One area that still holds relevance in active management is the mid- and small-cap space. Fund managers are better placed at spotting hidden gems much before they join the benchmark mid or small-cap index. The SPIVA Scorecard shows 53.06 per cent of mid- and small-cap funds outperformed the benchmark S&P BSE 400 MidSmallCap Index in the second half of 2020. The category fared the best, with the majority of them managing to beat the S&P BSE 400 MidSmallCap Index over the 10-year period to December 2020.

"Investors have compared passive and active investments from a performance perspective. But it's important to understand that both active and passive funds can complement each other in one's portfolio. Rather than looking at which one outperforms, it's important to look at the basics - an investor's risk appetite and long-term goals," says Kavitha Krishnan, Senior Analyst and Manager, Research, Morningstar India.

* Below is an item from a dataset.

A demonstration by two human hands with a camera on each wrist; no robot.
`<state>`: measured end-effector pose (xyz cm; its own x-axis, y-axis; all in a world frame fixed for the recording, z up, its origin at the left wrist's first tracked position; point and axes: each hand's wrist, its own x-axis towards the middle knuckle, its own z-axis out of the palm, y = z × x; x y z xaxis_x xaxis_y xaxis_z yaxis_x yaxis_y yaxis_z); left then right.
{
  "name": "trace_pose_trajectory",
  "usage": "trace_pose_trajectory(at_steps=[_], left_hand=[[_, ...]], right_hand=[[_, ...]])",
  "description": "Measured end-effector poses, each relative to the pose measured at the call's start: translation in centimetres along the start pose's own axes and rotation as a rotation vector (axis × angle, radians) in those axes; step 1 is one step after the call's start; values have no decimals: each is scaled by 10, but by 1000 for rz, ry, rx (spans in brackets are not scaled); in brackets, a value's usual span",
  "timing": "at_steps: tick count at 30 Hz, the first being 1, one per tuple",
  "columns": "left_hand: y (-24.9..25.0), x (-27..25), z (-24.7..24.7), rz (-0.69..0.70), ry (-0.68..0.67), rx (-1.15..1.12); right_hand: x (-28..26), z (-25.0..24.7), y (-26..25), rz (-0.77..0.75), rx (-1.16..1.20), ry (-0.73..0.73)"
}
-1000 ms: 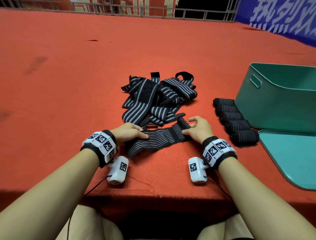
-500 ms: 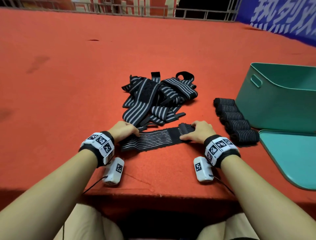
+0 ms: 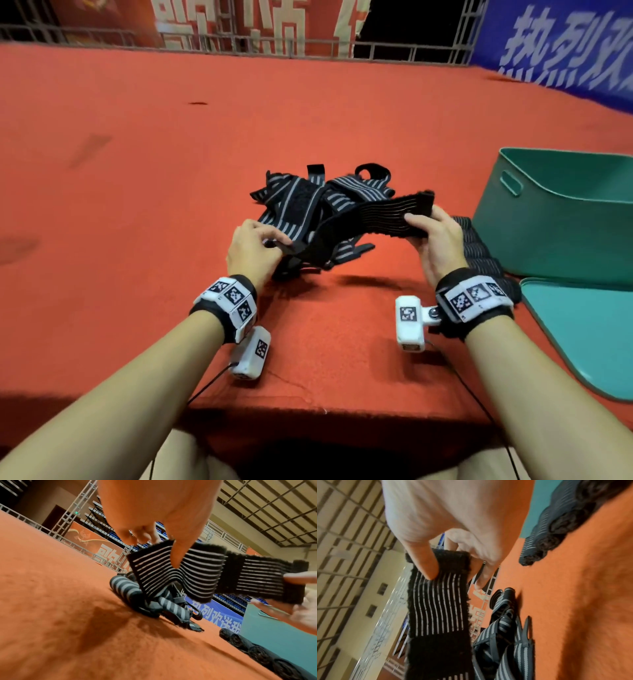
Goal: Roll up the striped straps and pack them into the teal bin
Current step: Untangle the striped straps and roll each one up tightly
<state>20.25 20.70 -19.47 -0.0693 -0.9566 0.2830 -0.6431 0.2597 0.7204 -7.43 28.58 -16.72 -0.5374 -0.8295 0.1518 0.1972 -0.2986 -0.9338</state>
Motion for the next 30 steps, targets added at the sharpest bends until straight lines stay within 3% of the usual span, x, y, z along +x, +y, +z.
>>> trace_pose_trajectory(at_steps=[3,9,12,15,20,24,30], left_hand=[[11,-5,3,-125,93,84],[8,-12,10,-178,-10,-44],[9,-13,13,-158,-126,-356],[15,-17,16,-158,-108,-593],[13,-21,26,-171,-57,-620],[19,-30,30,-108,-104,-641],[23,-33,35,-22,-200,-661]], right_hand=[[-12,12,-6,34,39,-177],[-32,16,15,199,-175,-411],[-35,16,25,209,-304,-411],[-38,19,30,217,-340,-419],[-40,21,35,219,-405,-456],[-45,21,39,236,-404,-482],[-47,26,49,182,-370,-335]])
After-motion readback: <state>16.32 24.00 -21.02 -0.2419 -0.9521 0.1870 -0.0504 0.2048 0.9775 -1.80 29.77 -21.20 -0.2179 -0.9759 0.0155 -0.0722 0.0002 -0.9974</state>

So far as ultra-high networth (UHNIs) are concerned, they now prefer PMS and Alternative Investment Funds (AIFs) over mutual funds for the much-coveted alpha (the excess return over a relative benchmark index). "In the US, a lot of active fund managers left the MF industry and joined AIFs and PMS because those segments give you flexibility in what to buy and sell across asset classes. Gradually, India is moving towards that direction, but obviously only HNIs and UHNIs can invest in PMS and AIFs due to the cap on minimum investment. Taking the SIP route in index funds is the best for retail investors," says Oswal.

So, is it dumb to mimic the index? "When 'dumb money' acknowledges its limitations, it ceases to be dumb, Warren Buffett once said. In fact, he wants 90 per cent of his inheritance to be invested in the Vanguard 500 Index Fund for his wife after he is gone. Choose simplicity over chasing alpha. The dumb is turning out to be the new smart.